Üble Grüße von Titanic

 Hoffentlich klappt’s, Künstlerin Marina Abramović (77)!

Sie wollen gern mindestens 103 Jahre alt werden. Alt zu sein sei in der Kultur des Balkans, im Gegensatz zu der Nordamerikas, etwas Großartiges. Sie seien »neugierig wie eine Fünfjährige« und wollen noch schwarze Löcher und Außerirdische sehen.

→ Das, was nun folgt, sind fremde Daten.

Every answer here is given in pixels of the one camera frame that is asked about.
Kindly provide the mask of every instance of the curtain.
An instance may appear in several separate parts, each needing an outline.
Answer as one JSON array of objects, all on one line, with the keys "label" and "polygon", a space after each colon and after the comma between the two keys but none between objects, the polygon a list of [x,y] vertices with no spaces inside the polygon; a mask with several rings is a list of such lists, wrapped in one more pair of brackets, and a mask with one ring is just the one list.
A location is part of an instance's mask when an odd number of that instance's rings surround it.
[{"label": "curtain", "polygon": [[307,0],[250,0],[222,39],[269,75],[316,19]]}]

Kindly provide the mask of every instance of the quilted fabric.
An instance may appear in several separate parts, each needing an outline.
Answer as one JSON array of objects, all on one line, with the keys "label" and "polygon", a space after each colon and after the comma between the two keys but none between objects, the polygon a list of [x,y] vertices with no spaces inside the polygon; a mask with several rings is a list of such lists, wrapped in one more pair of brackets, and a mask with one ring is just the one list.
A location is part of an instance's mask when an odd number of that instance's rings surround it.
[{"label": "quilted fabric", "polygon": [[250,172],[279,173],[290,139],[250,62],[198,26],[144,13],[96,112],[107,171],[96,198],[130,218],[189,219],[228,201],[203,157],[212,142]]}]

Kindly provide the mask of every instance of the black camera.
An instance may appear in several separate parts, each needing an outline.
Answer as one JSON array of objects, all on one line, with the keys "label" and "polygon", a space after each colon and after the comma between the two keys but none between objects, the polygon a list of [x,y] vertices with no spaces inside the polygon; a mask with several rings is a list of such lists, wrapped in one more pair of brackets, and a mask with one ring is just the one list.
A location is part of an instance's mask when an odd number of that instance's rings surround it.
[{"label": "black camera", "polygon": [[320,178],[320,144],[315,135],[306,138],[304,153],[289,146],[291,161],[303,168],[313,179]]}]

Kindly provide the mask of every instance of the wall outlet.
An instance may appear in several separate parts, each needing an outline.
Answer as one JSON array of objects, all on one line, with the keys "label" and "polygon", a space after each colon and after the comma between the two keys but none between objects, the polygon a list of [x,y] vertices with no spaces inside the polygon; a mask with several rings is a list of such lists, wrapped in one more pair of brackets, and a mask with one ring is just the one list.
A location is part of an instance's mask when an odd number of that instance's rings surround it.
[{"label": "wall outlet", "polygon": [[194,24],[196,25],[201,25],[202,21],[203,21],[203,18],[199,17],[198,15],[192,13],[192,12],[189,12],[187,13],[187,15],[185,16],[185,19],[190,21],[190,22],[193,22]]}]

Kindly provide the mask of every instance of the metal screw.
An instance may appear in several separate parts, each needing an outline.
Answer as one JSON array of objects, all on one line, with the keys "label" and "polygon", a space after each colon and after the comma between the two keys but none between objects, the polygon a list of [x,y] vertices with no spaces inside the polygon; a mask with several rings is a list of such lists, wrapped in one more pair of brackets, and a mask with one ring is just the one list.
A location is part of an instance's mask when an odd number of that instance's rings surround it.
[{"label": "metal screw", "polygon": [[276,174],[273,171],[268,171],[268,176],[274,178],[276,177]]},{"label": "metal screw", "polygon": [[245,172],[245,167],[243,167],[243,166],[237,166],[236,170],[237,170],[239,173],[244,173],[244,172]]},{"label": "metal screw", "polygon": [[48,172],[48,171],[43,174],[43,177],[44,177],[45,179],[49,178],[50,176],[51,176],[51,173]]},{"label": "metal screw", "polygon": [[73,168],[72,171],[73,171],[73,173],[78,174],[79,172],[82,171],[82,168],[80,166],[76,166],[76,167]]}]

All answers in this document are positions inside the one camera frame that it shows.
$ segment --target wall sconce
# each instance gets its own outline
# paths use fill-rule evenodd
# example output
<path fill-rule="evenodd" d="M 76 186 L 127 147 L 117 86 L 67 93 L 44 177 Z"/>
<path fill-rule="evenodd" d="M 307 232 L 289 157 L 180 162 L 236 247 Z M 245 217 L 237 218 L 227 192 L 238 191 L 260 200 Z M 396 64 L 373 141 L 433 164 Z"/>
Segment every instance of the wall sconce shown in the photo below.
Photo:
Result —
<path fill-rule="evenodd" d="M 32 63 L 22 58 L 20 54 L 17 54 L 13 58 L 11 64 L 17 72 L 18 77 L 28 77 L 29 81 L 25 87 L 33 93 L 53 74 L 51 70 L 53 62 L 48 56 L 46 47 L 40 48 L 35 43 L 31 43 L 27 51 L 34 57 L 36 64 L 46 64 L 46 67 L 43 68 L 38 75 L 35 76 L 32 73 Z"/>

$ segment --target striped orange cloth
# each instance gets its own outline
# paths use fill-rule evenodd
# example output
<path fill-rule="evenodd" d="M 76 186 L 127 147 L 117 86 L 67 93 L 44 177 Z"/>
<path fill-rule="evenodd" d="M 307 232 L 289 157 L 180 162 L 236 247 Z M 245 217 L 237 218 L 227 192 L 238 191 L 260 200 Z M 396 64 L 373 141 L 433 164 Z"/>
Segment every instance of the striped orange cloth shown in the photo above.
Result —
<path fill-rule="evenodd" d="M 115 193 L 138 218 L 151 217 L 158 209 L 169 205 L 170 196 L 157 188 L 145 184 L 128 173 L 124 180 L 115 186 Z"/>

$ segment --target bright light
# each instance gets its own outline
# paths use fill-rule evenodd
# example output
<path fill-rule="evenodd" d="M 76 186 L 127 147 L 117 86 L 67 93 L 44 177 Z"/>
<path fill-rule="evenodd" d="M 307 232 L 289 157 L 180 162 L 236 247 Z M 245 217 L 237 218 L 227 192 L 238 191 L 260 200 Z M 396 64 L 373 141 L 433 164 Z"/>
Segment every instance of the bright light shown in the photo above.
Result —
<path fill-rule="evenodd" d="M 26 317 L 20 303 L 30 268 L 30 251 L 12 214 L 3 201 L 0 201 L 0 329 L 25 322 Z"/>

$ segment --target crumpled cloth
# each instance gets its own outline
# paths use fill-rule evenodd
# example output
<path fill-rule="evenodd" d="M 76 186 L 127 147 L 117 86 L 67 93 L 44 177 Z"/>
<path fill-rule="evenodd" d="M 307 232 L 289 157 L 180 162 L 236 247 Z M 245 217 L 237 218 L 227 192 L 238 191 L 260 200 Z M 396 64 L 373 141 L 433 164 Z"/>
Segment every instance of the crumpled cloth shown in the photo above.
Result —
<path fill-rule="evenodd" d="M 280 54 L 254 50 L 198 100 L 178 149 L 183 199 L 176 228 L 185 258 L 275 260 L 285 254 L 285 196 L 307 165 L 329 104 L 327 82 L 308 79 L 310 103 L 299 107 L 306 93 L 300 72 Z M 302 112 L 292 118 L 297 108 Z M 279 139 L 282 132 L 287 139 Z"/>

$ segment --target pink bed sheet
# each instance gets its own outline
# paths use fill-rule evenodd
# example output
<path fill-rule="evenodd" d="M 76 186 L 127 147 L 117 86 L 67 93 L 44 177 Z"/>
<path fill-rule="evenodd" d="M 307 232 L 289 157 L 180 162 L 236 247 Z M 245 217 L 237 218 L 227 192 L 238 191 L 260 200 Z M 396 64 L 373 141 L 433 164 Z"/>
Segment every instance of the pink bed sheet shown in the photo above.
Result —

Wir wollen auch, dass Sie Außerirdische sehen bzw. dass die Außerirdischen Sie sehen, Abramović. Wenn Sie die Extraterrestrischen, die, wie wir aus diversen Blockbuster-Filmen wissen, nichts Gutes im Schilde führen, mit einer Ihrer verstörenden Performances voll Nacktheit, Grenzüberschreitung und Selbstgefährdung begrüßen, wenden sie sich vielleicht doch von uns ab.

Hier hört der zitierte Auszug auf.